What is less appreciated, however, is the extent to which a broadly similar phenomenon may be starting to play out in finance, via a democratisation process that could gradually reconfigure a notable part of the institutional landscape, particularly in consumer finance, while challenging regulators to adapt.
Bitcoin is the most visible—albeit far from a good—example of this nascent development, having attracted attention from specialists, regulators, and, slowly but surely, the public. But the crypto-currency phenomenon is far from the only example, and it is certainly not the most consequential one. Its impact, both actual and potential, is relatively limited when compared to ongoing attempts to enhance and democratise lending, borrowing, investing, and payments and settlements.
The underlying sequence of disruptive technology is historically familiar. A bold innovation suddenly lowers entry barriers for certain activities. Mechanisms emerge to enable a larger part of the population to participate in what is deemed desirable but, until now, had been hard to access. As the disruptive forces gain traction, existing business models face difficult adaptation challenges, and regulators begin to fall behind. The situation is often amplified by a natural human tendency to overproduce and over-consume hitherto restricted goods and services.
This, of course, is what has been occurring in media for several years. The result is a proliferation of platforms for producing, aggregating, disseminating, and consuming content. Falling entry barriers and lower access costs have significantly democratised participation, whether in production or consumption. And, as hard as they try, many traditional media outlets—especially those unable to claim quite distinctive content—find it increasingly difficult to compete.
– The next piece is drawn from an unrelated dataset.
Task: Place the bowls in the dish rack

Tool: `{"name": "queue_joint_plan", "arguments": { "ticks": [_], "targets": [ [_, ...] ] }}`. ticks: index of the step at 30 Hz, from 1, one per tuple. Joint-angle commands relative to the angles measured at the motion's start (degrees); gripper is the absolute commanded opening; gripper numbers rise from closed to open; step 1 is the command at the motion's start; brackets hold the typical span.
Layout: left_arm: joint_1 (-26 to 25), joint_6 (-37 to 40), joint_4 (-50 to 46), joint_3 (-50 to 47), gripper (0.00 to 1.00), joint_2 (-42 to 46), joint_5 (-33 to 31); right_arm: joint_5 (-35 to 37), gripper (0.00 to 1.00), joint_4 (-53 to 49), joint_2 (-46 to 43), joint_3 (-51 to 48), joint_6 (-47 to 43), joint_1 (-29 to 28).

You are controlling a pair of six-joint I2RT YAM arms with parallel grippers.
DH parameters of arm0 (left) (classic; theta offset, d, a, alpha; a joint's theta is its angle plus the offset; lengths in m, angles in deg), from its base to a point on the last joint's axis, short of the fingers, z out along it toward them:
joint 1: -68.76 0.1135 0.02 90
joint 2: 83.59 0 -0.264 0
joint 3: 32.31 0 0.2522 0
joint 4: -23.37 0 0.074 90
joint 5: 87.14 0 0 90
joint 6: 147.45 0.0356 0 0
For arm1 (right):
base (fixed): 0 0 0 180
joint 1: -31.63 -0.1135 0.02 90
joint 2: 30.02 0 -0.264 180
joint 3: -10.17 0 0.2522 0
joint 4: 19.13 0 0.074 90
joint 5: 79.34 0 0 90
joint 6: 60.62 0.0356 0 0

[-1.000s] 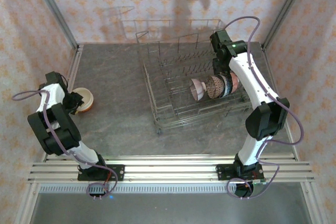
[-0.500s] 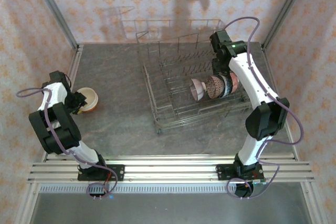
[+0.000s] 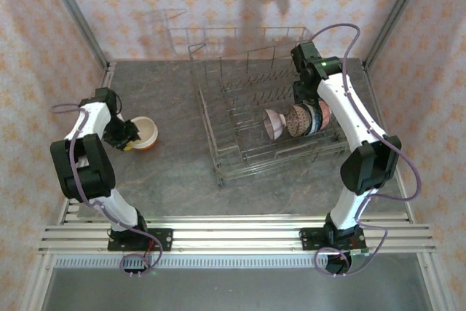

Now, something somewhat similar is starting to happen in finance as well, albeit at a less frantic pace and—at least until now—in a less disruptive manner. And, as with media, the main innovations are being spearheaded by those outside the traditional institutional setup. Most consequentially, an emerging cohort of technology entrepreneurs understand the power of online/social media innovation to disrupt components of traditional finance, and are now leading efforts that include behavioural scientists and finance experts.